→ **Data listing**

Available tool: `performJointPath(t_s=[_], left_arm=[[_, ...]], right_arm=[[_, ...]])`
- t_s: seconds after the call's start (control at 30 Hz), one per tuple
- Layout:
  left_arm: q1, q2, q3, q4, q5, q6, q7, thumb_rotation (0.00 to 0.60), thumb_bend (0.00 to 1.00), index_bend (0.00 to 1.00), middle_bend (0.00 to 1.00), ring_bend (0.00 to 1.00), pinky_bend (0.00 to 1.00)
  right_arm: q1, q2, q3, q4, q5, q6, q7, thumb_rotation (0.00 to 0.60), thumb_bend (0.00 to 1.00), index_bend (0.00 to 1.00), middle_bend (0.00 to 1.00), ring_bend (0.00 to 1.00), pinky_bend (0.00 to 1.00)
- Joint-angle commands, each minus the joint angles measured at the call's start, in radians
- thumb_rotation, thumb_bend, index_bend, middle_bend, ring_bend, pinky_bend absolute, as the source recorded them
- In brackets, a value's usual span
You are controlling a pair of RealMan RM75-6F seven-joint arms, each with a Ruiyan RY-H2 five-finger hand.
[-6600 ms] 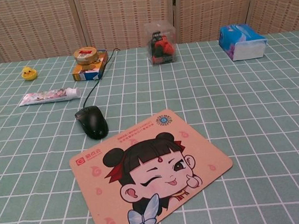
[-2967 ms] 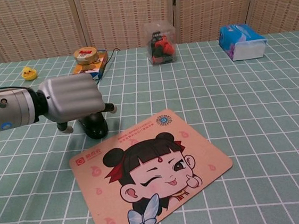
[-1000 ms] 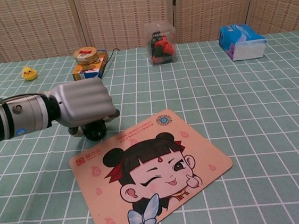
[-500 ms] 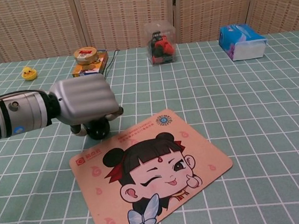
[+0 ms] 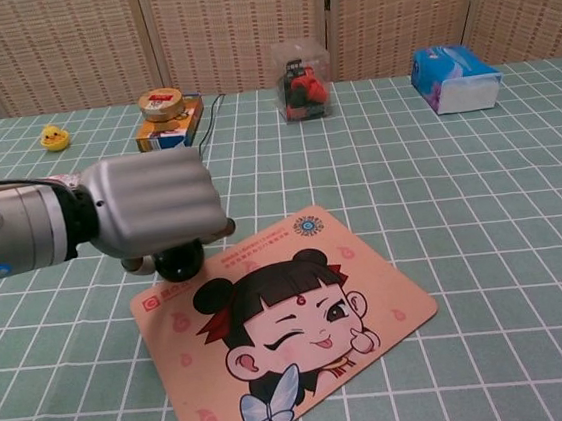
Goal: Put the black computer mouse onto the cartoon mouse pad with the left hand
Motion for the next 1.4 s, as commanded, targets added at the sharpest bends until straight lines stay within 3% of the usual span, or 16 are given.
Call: performJointPath(t_s=[0.03,0.3,0.73,1.07,1.4], left_arm=[[-0.022,-0.012,0.021,-0.082,-0.109,0.049,0.110,0.600,0.19,0.67,0.89,1.00,1.00],[-0.081,-0.071,0.008,-0.137,-0.239,0.104,0.194,0.600,0.19,0.67,0.89,1.00,1.00],[-0.170,-0.183,-0.044,-0.141,-0.416,0.172,0.167,0.600,0.19,0.66,0.89,1.00,1.00],[-0.201,-0.248,-0.046,-0.101,-0.448,0.220,0.127,0.600,0.19,0.65,0.89,1.00,1.00],[-0.233,-0.258,-0.037,-0.155,-0.459,0.241,0.110,0.600,0.19,0.64,0.89,1.00,1.00]], right_arm=[[-0.003,0.002,-0.001,-0.001,-0.003,0.006,0.004,0.600,0.02,0.28,0.35,0.26,0.41],[-0.012,0.009,0.000,0.000,-0.007,0.022,0.025,0.600,0.02,0.28,0.35,0.26,0.41],[-0.027,0.020,0.005,0.013,-0.005,0.047,0.074,0.600,0.02,0.28,0.35,0.26,0.41],[-0.030,0.023,0.006,0.021,-0.007,0.051,0.094,0.600,0.02,0.28,0.35,0.26,0.41],[-0.033,0.023,0.005,0.021,-0.015,0.058,0.097,0.600,0.02,0.28,0.35,0.26,0.41]])
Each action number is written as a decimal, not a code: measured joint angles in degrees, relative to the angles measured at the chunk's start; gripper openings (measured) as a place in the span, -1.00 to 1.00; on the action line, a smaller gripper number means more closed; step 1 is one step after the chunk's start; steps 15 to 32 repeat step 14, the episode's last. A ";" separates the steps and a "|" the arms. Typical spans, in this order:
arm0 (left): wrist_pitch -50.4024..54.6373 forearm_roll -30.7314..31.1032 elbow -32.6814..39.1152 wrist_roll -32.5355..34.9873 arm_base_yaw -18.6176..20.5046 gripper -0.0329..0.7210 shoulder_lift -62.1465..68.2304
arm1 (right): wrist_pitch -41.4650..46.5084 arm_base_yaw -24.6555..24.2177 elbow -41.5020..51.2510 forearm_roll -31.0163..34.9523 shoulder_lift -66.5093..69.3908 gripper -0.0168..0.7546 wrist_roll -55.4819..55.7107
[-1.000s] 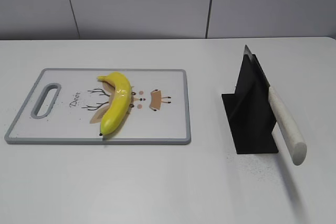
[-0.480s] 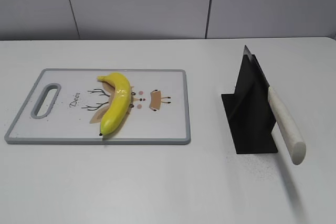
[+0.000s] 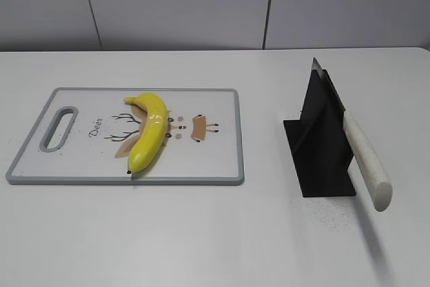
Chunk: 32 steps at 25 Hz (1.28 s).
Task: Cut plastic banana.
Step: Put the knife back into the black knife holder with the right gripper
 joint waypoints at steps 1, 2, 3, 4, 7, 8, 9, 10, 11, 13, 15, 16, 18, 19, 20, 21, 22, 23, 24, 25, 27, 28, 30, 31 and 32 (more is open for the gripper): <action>0.00 0.00 0.00 0.00 0.00 -0.27 0.00 | 0.00 -0.06 0.00 0.02 0.00 0.49 -0.05; 0.00 0.00 0.00 0.00 0.00 -0.27 0.00 | 0.00 -0.11 0.00 0.02 0.00 0.49 -0.05; 0.00 -0.02 0.00 0.00 0.00 -0.27 0.00 | 0.00 -0.11 0.00 0.02 0.00 0.49 -0.05; 0.00 -0.02 0.00 0.00 0.00 -0.27 0.00 | 0.00 -0.11 0.00 0.02 0.00 0.49 -0.05; 0.00 -0.02 0.00 0.00 0.02 -0.27 0.00 | 0.00 -0.11 0.00 0.06 0.00 0.49 -0.05; 0.00 -0.02 0.00 0.00 0.02 -0.27 0.00 | 0.00 -0.11 0.00 0.06 0.00 0.49 -0.05; 0.00 -0.02 0.00 0.00 0.02 -0.27 0.00 | 0.00 -0.11 0.00 0.06 0.00 0.49 -0.05; 0.00 -0.02 0.00 0.00 0.02 -0.27 0.00 | 0.00 -0.11 0.00 0.06 0.00 0.49 -0.05; 0.00 -0.02 0.00 0.00 0.02 -0.27 0.00 | 0.00 -0.11 0.00 0.06 0.00 0.48 -0.05; 0.00 -0.02 0.00 0.00 0.06 -0.27 0.00 | 0.00 -0.11 0.00 0.06 0.00 0.48 -0.05; 0.00 -0.02 0.00 0.00 0.06 -0.27 0.00 | 0.00 -0.11 0.00 0.06 0.00 0.48 -0.05; 0.00 -0.02 0.00 0.00 0.06 -0.27 0.00 | 0.00 -0.11 0.00 0.06 0.00 0.48 -0.05; 0.00 -0.02 0.00 0.00 0.06 -0.27 0.00 | 0.00 -0.11 0.00 0.06 0.00 0.48 -0.05; 0.00 -0.02 0.00 0.00 0.06 -0.27 0.00 | 0.00 -0.11 0.00 0.06 0.00 0.48 -0.05; 0.00 -0.02 0.00 0.00 0.06 -0.27 0.00 | 0.00 -0.11 0.00 0.06 0.00 0.48 -0.05; 0.00 -0.02 0.00 0.00 0.06 -0.27 0.00 | 0.00 -0.11 0.00 0.06 0.00 0.48 -0.05; 0.00 -0.02 0.00 0.00 0.06 -0.27 0.00 | 0.00 -0.11 0.00 0.06 0.00 0.48 -0.05; 0.00 -0.02 0.00 0.00 0.06 -0.27 0.00 | 0.00 -0.11 0.00 0.06 0.00 0.48 -0.05; 0.00 -0.02 0.00 0.00 0.06 -0.27 0.00 | 0.00 -0.11 0.00 0.06 0.00 0.48 -0.05; 0.00 -0.02 0.00 0.00 0.06 -0.27 0.00 | 0.00 -0.11 0.00 0.06 0.00 0.48 -0.05; 0.00 -0.02 0.00 0.00 0.06 -0.27 0.00 | 0.00 -0.11 0.00 0.06 0.00 0.48 -0.05; 0.00 -0.02 0.00 0.00 0.06 -0.27 0.00 | 0.00 -0.11 0.00 0.06 0.00 0.48 -0.05; 0.00 -0.02 0.00 0.00 0.06 -0.27 0.00 | 0.00 -0.11 0.00 0.06 0.00 0.48 -0.05; 0.00 -0.02 0.00 0.00 0.06 -0.27 0.00 | 0.00 -0.11 0.00 0.06 0.00 0.48 -0.05; 0.00 -0.02 0.00 0.00 0.06 -0.27 0.00 | 0.00 -0.11 0.00 0.06 0.00 0.48 -0.05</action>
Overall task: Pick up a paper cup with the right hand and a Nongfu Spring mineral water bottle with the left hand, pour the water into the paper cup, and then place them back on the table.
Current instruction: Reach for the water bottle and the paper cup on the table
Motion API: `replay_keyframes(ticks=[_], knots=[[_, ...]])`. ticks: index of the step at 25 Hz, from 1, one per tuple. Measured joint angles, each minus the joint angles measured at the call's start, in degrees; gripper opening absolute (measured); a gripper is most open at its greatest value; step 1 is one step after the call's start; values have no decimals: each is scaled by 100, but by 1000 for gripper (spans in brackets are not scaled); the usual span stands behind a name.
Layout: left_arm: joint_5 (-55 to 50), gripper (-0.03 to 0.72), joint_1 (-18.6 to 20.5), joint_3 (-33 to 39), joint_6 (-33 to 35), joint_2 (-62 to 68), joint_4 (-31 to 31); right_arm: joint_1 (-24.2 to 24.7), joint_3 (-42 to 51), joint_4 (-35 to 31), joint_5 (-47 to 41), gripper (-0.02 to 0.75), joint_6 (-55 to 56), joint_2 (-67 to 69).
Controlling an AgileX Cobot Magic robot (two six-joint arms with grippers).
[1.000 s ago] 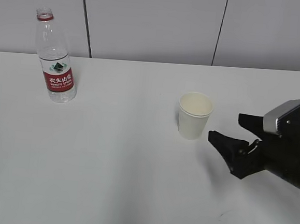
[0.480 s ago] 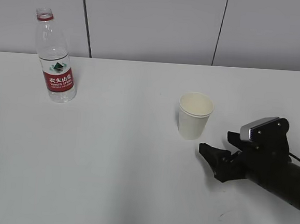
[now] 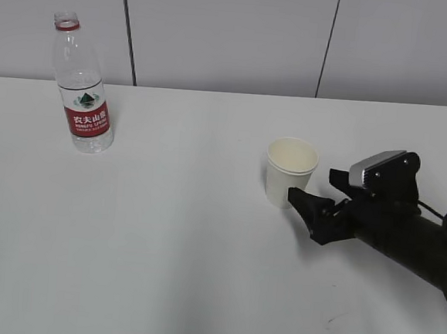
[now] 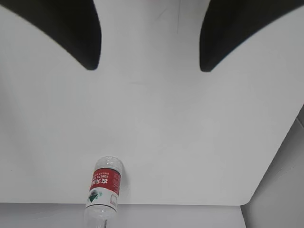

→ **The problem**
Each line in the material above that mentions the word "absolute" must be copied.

→ **Result of the task**
- thumb_rotation, thumb_bend, index_bend, middle_bend, ring_bend, pinky_bend absolute, as the source recorded them
Motion API: `replay_keyframes(ticks=[_], knots=[[_, ...]])`. ticks: index of the step at 25 Hz, from 1, one per tuple. Measured joint angles, each minus the joint angles measured at the call's start, in degrees; gripper opening absolute (measured); a gripper is most open at its greatest value; step 1 is one step after the call's start; values have no decimals: each is scaled by 100, but by 1000 for gripper (spans in brackets are not scaled); the usual span stands behind a name.

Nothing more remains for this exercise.